Na semana passada, Carreras participou de uma reunião na qual Haddad, o secretário-executivo da Fazenda, Dario Durigan, o presidente da Câmara, Arthur Lira (PP-AL), e líderes partidários fizeram um acordo para que o Perse tramitasse por meio de projeto de lei, e não mais via Medida Provisória (MP). Desde então, segundo Carreras, nada avançou.
Divergência de valores
O deputado do PSB sustenta que há divergência nos números. Haddad afirmou inicialmente que o programa havia consumido R$ 17 bilhões em receitas da União em 2023 – dos R$ 25 bilhões acordados para toda a duração do programa. Depois, passou a falar em R$ 13 bilhões de custo no ano passado. Associações do setor dizem que o número é ainda menor e gira em torno de R$ 6,5 bilhões.
O motivo da divergência, segundo o deputado, é uma alteração no escopo do programa, em 2023, que reduziu o número de atividades econômicas beneficiadas. Para ele, os cálculos de Haddad parecem não levar em conta a atualização da norma, feita no Parlamento, que reduziu à metade o número de atividades no Perse.
Ele disse que vinícolas, empresas prestadoras de serviços e de merenda escolar, além de agências de publicidade, acessaram inicialmente o benefício tributário. Elas foram cortadas na segunda fase do programa, mas os valores de renúncia tributária apresentados por Haddad não encolheram.
Carreras também se queixou de falas de Haddad que insinuaram que empresas do programa atuaram em atividades ilícitas, como lavagem de dinheiro.
“Estranhamente, com uma clara indisposição com o programa, querendo macular um eventual uso indevido, com corrupção, com lavagem de dinheiro, sem dizer quem”, reclamou o deputado. “Ninguém está aqui para passar a mão na cabeça de empresário que está fazendo algum tipo de prática ilícita. Que a Receita utilize de seus instrumentos”, emendou Carreras.
Presidente da FPE, o deputado Joaquim Passarinho (PL-PA) disse que o Bolsa Família, programa social usado como vitrine pelo governo Lula, também tem casos de irregularidades e não se cogita que ele seja encerrado. Deputados e governo negociam que o Perse seja redesenhado, e não acabe de vez.

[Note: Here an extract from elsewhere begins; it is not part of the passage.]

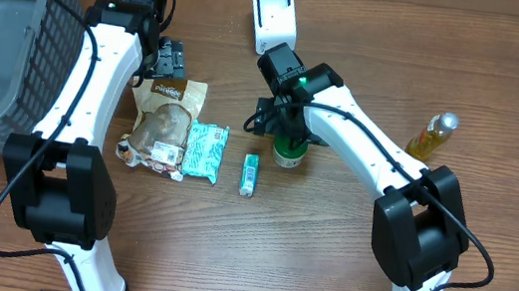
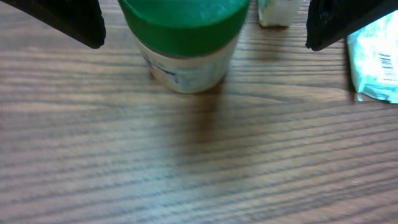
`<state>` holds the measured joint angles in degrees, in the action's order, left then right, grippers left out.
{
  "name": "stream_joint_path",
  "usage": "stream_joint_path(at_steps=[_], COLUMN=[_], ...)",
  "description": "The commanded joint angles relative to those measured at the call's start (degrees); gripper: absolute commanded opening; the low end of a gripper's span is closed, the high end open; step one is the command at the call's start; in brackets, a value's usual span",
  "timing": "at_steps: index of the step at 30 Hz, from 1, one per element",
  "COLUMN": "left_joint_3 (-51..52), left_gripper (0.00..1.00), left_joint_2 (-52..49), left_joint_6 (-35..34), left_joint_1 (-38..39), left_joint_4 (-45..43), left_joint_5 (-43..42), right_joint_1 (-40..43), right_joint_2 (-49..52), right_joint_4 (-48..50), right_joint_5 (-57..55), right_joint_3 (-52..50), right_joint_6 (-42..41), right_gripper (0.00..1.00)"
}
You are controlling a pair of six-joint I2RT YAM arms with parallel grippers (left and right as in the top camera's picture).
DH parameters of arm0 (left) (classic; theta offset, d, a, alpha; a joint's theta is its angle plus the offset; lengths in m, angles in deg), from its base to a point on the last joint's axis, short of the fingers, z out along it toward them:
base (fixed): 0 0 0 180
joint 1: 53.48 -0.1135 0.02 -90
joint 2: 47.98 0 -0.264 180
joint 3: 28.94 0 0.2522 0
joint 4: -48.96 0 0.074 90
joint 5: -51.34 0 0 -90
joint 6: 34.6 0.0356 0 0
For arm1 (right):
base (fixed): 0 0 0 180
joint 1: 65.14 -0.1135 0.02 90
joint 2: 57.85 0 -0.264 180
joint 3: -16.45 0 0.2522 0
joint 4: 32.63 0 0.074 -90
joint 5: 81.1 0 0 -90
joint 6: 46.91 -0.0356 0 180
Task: Scan the item barcode
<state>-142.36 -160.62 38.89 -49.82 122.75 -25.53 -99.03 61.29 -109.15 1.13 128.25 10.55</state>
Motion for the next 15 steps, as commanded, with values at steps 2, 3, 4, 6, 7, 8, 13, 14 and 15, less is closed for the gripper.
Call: stream_joint_path(at_steps=[2, 3, 4, 6, 7, 8, 13, 14, 15], left_joint_3=[-0.68, -0.68, -0.68, -0.68, -0.68, -0.68, -0.68, -0.68, -0.68], left_gripper=[1.0, 1.0, 1.0, 1.0, 0.99, 1.0, 1.0, 0.99, 0.99], left_joint_2=[0.24, 0.24, 0.24, 0.24, 0.24, 0.24, 0.24, 0.24, 0.24], left_joint_6=[0.02, 0.02, 0.02, 0.02, 0.02, 0.02, 0.02, 0.02, 0.02], left_joint_1=[0.22, 0.22, 0.22, 0.22, 0.22, 0.22, 0.22, 0.22, 0.22], left_joint_4=[-0.09, -0.09, -0.09, -0.09, -0.09, -0.09, -0.09, -0.11, -0.09], left_joint_5=[0.79, 0.79, 0.79, 0.79, 0.79, 0.79, 0.79, 0.79, 0.79], right_joint_1=[-0.11, -0.11, -0.11, -0.11, -0.11, -0.11, -0.11, -0.11, -0.11], right_joint_2=[-0.44, -0.44, -0.44, -0.44, -0.39, -0.35, 0.66, 0.94, 1.11], right_joint_4=[-2.16, -2.32, -2.36, -2.34, -2.32, -2.34, -2.69, -2.71, -2.71], right_joint_5=[-1.03, -1.01, -0.96, -0.92, -0.7, -0.44, 0.35, 0.35, 0.35], right_joint_3=[0.59, 0.59, 0.59, 0.55, 0.55, 0.55, 0.55, 0.52, 0.55], right_joint_6=[-3.3, -3.32, -3.32, -3.76, -3.74, -3.74, -3.74, -3.74, -3.74], right_gripper=[1.0, 1.0, 1.0, 1.0, 1.0, 1.0, 1.0, 1.0, 1.0])
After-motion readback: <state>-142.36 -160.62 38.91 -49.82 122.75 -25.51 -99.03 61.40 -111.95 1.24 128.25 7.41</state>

Como mostrou o Estadão/Broadcast, governistas trabalham para que tanto o projeto do Perse quanto o da contribuição previdenciária especial para municípios sejam de autoria do Congresso, e não do Poder Executivo. A decisão, que está sendo costurada entre líderes da base do Palácio do Planalto na Câmara, pode ser a saída para que o governo ganhe tempo até encontrar uma forma de compensar a perda arrecadatória com as medidas.
“Será um projeto de iniciativa do Congresso, os municípios também”, disse o líder do governo na Câmara, José Guimarães (PT-CE), referindo-se também ao projeto de lei que desonera as prefeituras da contribuição patronal ao INSS. Os dois temas foram objeto de medida provisória baixada pelo governo no fim do ano passado.
Guimarães admitiu que a tramitação partindo da Câmara ainda não foi negociada com o presidente, Arthur Lira (PP-AL); mas, segundo ele ,a combinação será feita até a próxima semana.
Ele disse que ainda não há definição sobre quem irá apresentar o projeto em nome do governo, mas cogitou assumir a relatoria, uma vez que já foi relator do tema no ano passado.
Segundo apurou a reportagem, se os projetos fossem enviados ao Congresso com assinatura do governo, os textos já teriam que prever medidas compensatórias logo de início. Ou seja, como as propostas devem ser protocoladas esta semana, o Ministério da Fazenda já teria que definir essa previsão nos próximos dias. Sendo de autoria do Poder Legislativo, os congressistas conseguem “driblar” a exigência por enquanto.
Leis que tratam de incentivos tributários já foram vetadas, tanto no governo Lula quanto na gestão Bolsonaro, por falta de compensação, que é exigida pela Lei de Responsabilidade Fiscal (LRF).
Procurado, o Ministério da Fazenda não se manifestou.